### [Aim of the exercise]
Give the data again exactly, without its images.

·····

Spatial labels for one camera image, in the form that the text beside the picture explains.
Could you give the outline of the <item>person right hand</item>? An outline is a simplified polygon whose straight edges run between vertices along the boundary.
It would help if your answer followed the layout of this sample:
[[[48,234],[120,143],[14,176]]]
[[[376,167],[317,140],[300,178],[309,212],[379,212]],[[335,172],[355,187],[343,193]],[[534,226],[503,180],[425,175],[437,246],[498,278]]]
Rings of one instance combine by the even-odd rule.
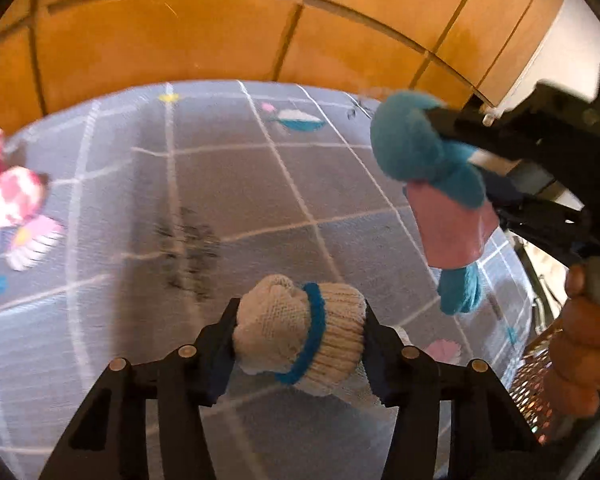
[[[584,267],[572,266],[543,379],[544,396],[554,410],[575,418],[589,418],[600,407],[600,305],[585,295],[585,285]]]

·····

### [Solution to the exercise]
Spatial labels for one camera image, in the form that the text beside the picture explains.
Could you give the outline of the <item>person right hand</item>? An outline is a simplified polygon whose straight edges run between vertices along the boundary.
It would help if your answer followed the layout of this sample:
[[[48,234],[120,143],[14,176]]]
[[[376,167],[317,140],[300,178],[309,212],[379,212]],[[335,172],[355,187],[343,193]],[[534,226],[503,180],[425,175],[437,246],[498,278]]]
Rings of one instance combine by the even-odd rule.
[[[584,267],[572,266],[543,379],[544,396],[554,410],[575,418],[589,418],[600,407],[600,305],[585,295],[585,285]]]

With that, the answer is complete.